Pour parfaire le tableau, les entrées de nouveaux résidents sont interdites depuis le début du confinement. Même chose pour les visites, sauf cas exceptionnels (lire encadré en fin d’article), jusqu’à ce que le gouvernement les autorise le 20 avril dernier. L’établissement a donc mis en place les règles suivantes : « Les visiteurs prennent rendez-vous et sont pris en charge par une aide-soignante ou une infirmière à l’entrée de l’Ephad, précise le Dr Hostein. Puis, ils sont habillés avec le matériel de protection et rentrent immédiatement dans une salle. La visite ne dure pas plus d’une demi-heure. Ça fait un peu prison, mais on ne prend pas de risques. » Enfin, la direction de l’hôpital de l'île d'Oléron a mis en place un protocole de sécurité spécifique pour le dépôt des objets à destination les résidents : obligation de prendre rendez-vous, puis dépôt des objets à l’entrée principale, avant leur désinfection.

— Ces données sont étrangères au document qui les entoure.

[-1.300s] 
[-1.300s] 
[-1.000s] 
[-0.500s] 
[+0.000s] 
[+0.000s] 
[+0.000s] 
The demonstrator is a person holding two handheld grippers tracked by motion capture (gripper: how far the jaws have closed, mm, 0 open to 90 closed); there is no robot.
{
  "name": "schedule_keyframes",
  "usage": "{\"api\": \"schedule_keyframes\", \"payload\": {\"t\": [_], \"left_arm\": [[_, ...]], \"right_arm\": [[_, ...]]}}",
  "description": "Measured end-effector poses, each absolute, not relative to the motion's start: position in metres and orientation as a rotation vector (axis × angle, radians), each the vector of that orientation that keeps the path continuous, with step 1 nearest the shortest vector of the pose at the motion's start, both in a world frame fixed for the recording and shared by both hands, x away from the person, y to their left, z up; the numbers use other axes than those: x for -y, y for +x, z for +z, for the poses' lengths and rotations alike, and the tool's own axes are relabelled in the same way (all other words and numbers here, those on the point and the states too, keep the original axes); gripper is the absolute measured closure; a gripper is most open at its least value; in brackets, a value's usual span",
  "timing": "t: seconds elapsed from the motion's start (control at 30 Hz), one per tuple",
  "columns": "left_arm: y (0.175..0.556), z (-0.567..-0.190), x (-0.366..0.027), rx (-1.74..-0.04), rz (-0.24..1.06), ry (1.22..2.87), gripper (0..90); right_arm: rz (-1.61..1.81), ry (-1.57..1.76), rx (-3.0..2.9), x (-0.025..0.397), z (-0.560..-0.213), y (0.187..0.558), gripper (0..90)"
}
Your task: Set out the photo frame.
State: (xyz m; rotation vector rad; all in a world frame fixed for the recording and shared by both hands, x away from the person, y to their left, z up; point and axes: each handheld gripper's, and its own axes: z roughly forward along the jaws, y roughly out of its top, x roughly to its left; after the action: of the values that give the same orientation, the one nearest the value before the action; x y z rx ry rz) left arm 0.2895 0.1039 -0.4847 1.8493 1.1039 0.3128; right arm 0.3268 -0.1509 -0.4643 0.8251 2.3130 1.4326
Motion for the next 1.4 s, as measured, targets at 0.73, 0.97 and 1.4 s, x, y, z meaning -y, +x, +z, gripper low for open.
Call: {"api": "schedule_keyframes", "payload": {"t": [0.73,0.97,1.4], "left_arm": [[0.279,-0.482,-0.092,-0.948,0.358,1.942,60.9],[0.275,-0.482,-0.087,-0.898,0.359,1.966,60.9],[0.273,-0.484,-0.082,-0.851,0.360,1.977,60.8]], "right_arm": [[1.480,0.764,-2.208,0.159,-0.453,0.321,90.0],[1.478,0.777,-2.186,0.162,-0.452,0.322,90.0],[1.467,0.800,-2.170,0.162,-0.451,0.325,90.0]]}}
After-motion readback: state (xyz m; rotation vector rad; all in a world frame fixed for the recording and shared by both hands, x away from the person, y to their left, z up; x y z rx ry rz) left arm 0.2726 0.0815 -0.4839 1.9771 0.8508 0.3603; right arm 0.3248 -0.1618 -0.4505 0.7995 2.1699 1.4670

Mais pas assez de tests pour tout le monde
Seule véritable ombre au tableau pour l’hôpital de l'île d'Oléron: les deux soignants potentiellement contaminés. « Ils étaient négatifs au test PCR, mais la clinique était « évocatrice », résume le médecin. On aimerait donc faire rapidement des tests sérologiques pour ces deux personnes, mais aussi à grande échelle. » Alerté par ces deux cas suspects, l’établissement a contacté l’ARS qui lui a répondu, selon Arnaud Le Bihan : « Cela va être compliqué parce que l’on n’a pas assez de tests pour tout le monde. Nous avons déjà effectué d’autres dépistages dans d’autres Ehpad qui étaient touchés, donc on n’a plus de tests. Pour vous, cela ne sera pas pour tout de suite… » »
Malgré les suspicions de COVID-19, malgré l’annonce d’une opération de dépistage massif du COVID-19 dans les Ehpad, les tests ne sont donc toujours pas à l’ordre du jour dans l’établissement. Une situation mal vécue par le Dr Hostein : « On nous dit d’aller à la guerre. Je veux bien y aller, mais j’aimerais bien avoir un fusil et un casque ! » Soit « des tests sérologiques pour savoir un peu où on va. Cela permettrait de voir, en cas de tests positifs, si on est passés à côté de signes cliniques. Et, s’il s’agit de contaminations récentes, de savoir s’ils sont désormais immunisés… Nous avons besoin de pratiquer des tests sanguins sur tout le monde : les résidents, les soignants et le reste du personnel pour savoir ce qu’il en est. » Et, de préférence, en utilisant « des tests homologués et fiables à 100%. Reste à savoir lesquels on va recevoir. »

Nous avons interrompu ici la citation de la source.